Article: Early Childhood: Birth to Age 5
Early Childhood: Navigating Daily Life
Young children with an FASD often have difficulty taking information into their brain from the environment around them, and small changes in routine or daily structure may cause them to feel overwhelmed. As a caregiver, you can provide guidance and support to help your child navigate daily life.
Is it FASD?
Looking for FASD in a child under 5 can be a challenge since FASD can look like other developmental disabilities in young children. Knowing if there was prenatal alcohol exposure can help correctly diagnose a child. Young children with an FASD can show signs of:
- Hearing or vision problems1, 2
- Poor coordination (gross or fine motor skills)3
- Sensitivity to light, touch, or sound4
Seeing the Invisible Disability: Reframe
When caregivers can learn to reframe challenging behaviors, they can respond more effectively. It’s important to recognize that the child’s behavior is likely a result of their brain deficits and the behavior is communicating a need.
When we learn to “see” the invisible disability behind the behaviors, we are able to shift our perspective and help children impacted by an FASD reach their greatest potential.*
Won’t versus Can’t
Reframing the way you see and respond to challenging behaviors can help both you and your child. Sometimes, it may seem like their behavior is merely oppositional, stubborn or defiant. But a reframed understanding of the child’s neurological deficits allows you to change the approach and set your child up for greater success.
1 Stephen JM, Kodituwakku PW, Kodituwakku EL, Romero L, Peters AM, Sharadamma NM, Caprihan A, Coffman BA. Delays in auditory processing identified in preschool children with FASD. Alcoholism, Clinical and Experimental Research. 2012;36(10):1720-1727.
2 Vernescu RM, Adams RJ, Courage ML. Children with fetal alcohol spectrum disorder show an amblyopia-like pattern of vision deficit. Developmental Medicine and Child Neurology. 2012;54(6):557-562.
3 Taggart TC, Simmons RW, Thomas JD, Riley EP. Children with Heavy Prenatal Alcohol Exposure Exhibit Atypical Gait Characteristics. Alcoholism: Clinical & Experimental Research. 2017;41(9):1648-1655.
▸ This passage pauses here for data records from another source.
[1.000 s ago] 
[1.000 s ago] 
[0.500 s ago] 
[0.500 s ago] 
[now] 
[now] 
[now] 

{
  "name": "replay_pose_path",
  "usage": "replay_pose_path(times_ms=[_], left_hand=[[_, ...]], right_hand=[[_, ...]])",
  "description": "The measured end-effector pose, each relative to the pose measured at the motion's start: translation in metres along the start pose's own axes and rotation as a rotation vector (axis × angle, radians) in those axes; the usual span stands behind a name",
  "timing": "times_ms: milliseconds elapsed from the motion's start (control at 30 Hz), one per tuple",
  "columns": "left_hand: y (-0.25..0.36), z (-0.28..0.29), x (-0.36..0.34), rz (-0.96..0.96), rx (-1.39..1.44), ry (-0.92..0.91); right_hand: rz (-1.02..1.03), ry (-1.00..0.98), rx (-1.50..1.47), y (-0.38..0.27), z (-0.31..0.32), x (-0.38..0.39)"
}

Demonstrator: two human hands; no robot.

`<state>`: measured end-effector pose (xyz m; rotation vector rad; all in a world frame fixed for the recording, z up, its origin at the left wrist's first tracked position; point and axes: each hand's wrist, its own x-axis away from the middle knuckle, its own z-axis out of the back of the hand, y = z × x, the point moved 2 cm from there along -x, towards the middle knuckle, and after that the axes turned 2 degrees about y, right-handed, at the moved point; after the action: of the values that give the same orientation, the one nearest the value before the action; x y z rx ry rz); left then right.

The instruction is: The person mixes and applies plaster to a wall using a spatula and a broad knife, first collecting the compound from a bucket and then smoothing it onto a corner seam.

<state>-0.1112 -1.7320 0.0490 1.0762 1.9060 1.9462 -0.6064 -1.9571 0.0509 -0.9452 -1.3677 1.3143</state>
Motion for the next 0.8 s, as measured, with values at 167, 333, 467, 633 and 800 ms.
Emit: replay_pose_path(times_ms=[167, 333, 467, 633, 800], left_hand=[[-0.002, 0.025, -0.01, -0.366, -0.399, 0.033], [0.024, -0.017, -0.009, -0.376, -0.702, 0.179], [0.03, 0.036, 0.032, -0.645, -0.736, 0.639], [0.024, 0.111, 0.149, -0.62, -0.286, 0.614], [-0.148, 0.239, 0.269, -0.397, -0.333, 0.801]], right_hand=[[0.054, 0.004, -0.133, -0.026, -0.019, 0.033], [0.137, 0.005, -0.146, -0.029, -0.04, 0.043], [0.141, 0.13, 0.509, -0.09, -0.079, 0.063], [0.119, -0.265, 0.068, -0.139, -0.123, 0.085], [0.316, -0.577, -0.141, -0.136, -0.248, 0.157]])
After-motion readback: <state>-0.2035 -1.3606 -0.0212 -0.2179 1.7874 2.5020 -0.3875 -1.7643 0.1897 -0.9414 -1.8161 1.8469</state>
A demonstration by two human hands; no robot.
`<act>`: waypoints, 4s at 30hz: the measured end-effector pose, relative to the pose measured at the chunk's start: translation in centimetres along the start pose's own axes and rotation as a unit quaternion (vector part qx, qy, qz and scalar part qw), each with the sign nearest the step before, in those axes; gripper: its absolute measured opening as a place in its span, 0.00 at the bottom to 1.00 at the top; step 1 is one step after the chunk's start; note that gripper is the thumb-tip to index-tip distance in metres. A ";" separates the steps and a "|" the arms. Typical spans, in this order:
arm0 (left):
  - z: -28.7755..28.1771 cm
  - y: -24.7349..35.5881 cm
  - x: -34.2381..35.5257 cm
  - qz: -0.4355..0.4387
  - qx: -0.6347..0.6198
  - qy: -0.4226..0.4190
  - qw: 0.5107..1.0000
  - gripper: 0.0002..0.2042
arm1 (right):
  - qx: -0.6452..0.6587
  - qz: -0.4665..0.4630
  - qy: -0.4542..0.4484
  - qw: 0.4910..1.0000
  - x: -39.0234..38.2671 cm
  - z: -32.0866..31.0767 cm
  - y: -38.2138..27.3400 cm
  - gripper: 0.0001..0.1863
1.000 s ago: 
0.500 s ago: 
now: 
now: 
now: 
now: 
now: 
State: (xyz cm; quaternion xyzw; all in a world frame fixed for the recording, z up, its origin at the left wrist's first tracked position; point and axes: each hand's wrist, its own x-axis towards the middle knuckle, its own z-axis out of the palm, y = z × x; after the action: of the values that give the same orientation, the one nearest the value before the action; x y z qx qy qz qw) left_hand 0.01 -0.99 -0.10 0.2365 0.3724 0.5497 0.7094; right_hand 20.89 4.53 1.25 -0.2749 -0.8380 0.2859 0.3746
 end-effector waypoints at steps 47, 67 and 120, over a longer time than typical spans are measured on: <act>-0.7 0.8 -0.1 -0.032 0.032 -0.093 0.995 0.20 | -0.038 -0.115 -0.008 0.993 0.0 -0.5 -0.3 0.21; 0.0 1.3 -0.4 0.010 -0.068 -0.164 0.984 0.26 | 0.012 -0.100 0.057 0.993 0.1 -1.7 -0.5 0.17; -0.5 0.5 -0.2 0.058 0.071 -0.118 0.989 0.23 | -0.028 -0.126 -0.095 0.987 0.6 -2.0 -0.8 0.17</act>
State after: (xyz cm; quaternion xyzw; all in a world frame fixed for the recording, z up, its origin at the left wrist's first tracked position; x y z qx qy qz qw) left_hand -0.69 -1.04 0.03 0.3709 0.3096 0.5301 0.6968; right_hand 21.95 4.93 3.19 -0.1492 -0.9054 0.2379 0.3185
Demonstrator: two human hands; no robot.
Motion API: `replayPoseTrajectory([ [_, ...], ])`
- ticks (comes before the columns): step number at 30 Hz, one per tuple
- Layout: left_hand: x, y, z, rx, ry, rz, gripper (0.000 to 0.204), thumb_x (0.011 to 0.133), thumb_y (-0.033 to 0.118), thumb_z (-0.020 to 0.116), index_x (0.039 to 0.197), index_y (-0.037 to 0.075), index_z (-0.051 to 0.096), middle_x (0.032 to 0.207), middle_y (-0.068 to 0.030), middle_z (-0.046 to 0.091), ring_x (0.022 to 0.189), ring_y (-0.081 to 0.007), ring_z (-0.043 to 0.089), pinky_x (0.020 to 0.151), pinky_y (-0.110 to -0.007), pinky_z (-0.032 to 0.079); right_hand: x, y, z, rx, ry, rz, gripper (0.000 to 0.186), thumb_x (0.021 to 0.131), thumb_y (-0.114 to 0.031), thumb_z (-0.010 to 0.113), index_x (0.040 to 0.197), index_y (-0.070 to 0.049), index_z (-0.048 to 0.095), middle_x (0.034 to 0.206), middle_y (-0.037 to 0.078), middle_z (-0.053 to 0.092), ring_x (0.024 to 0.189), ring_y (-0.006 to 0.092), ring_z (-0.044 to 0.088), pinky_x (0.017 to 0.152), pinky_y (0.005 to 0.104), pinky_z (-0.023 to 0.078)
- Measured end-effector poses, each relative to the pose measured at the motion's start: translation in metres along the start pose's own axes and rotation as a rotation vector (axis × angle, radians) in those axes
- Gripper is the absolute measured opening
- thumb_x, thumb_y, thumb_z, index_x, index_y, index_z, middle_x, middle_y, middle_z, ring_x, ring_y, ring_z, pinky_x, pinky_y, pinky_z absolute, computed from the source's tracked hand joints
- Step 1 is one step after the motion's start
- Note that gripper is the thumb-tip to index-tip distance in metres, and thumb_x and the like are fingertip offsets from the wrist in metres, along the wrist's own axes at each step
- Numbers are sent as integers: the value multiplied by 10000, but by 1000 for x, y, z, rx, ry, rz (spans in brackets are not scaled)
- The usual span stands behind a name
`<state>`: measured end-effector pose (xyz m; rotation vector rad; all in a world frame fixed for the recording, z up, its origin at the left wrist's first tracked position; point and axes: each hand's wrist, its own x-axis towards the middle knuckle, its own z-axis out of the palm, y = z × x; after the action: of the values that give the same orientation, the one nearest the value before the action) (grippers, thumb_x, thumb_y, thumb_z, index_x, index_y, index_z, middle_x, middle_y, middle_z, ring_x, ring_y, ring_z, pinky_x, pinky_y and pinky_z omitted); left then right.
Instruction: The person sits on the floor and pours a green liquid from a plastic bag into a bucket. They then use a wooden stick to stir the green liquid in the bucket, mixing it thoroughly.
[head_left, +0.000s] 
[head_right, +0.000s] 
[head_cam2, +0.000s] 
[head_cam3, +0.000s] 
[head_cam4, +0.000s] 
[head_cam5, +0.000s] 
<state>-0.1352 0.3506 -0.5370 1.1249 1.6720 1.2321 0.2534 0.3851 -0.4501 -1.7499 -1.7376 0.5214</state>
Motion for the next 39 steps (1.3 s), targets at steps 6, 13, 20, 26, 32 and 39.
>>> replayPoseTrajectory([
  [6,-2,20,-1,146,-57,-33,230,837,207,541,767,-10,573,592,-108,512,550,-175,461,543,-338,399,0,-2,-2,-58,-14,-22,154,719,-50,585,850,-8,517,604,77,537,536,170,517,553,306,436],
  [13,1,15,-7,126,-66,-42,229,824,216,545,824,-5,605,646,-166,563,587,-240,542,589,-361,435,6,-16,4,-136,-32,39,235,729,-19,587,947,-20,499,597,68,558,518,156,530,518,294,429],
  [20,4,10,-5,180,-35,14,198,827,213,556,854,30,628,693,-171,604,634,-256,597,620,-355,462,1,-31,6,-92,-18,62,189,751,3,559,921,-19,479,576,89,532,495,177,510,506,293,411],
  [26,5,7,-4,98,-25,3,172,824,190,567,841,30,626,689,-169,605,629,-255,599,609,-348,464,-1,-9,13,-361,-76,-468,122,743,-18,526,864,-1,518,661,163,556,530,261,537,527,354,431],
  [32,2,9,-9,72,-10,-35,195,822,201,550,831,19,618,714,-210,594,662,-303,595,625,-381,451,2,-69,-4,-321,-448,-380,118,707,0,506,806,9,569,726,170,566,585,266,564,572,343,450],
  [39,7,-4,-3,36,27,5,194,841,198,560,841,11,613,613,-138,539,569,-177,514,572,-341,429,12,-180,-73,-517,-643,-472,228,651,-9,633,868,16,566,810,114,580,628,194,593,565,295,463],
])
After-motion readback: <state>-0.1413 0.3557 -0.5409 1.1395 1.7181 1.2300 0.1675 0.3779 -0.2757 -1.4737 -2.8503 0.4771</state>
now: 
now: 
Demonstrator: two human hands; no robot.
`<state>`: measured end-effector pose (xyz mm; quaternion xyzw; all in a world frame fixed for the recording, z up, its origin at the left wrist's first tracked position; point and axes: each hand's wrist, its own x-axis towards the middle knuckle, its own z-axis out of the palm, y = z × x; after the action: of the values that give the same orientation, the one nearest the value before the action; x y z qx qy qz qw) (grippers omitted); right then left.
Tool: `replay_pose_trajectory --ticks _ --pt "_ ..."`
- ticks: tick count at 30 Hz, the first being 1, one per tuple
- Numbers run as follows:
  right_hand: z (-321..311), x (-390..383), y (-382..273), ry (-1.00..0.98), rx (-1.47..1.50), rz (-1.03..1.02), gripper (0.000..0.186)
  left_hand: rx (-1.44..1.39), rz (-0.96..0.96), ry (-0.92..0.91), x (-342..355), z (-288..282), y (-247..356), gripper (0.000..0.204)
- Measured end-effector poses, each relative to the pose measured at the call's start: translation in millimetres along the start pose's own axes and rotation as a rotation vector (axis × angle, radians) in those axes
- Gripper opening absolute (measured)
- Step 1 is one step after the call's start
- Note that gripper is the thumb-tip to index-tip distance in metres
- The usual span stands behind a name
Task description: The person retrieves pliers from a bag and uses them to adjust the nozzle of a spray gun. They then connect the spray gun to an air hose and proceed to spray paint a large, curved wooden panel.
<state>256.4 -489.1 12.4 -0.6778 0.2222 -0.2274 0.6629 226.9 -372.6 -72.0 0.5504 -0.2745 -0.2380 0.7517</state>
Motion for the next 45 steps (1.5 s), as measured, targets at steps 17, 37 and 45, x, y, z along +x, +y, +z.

4 Masotti P, Longstaffe S, Gammon H, Isbister J, Maxwell B, Hanlon-Dearman A. Integrating care for individuals with FASD: results from a multi-stakeholder symposium. BMC Health Services Research. 2015;15(1):1-12.
* For a more detailed description of reframing, see Diane Malbin’s book, Trying Differently Rather Than Harder or visit her website at www.fascets.org. Diane Malbin is a clinical social worker, author and birth mother of an adult child with an FASD.